Brief: For each line below that holds "mask", return the line as it stands.

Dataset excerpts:

::::

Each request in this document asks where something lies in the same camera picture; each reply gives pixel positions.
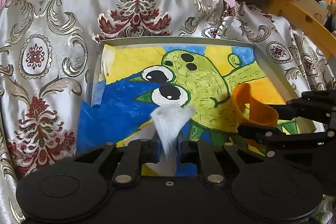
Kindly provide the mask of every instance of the metal screw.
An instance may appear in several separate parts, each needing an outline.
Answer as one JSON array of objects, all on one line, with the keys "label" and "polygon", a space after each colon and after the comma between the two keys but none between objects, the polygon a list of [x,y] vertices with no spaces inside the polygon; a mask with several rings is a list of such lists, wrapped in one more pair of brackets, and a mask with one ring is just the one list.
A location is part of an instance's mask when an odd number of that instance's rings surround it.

::::

Solved exercise:
Kindly provide the mask of every instance of the metal screw.
Answer as one JSON array of objects, all on one line, with the keys "label" and "polygon", a space after each colon and after the comma between the two keys but none between objects, the polygon a list of [x,y] vertices with no spaces inside the polygon; a mask with several rings is a list of such lists, wrapped in one more pair of brackets, and a mask with one ring is just the one list.
A location is part of an instance's mask when an odd number of that instance's rings surround it.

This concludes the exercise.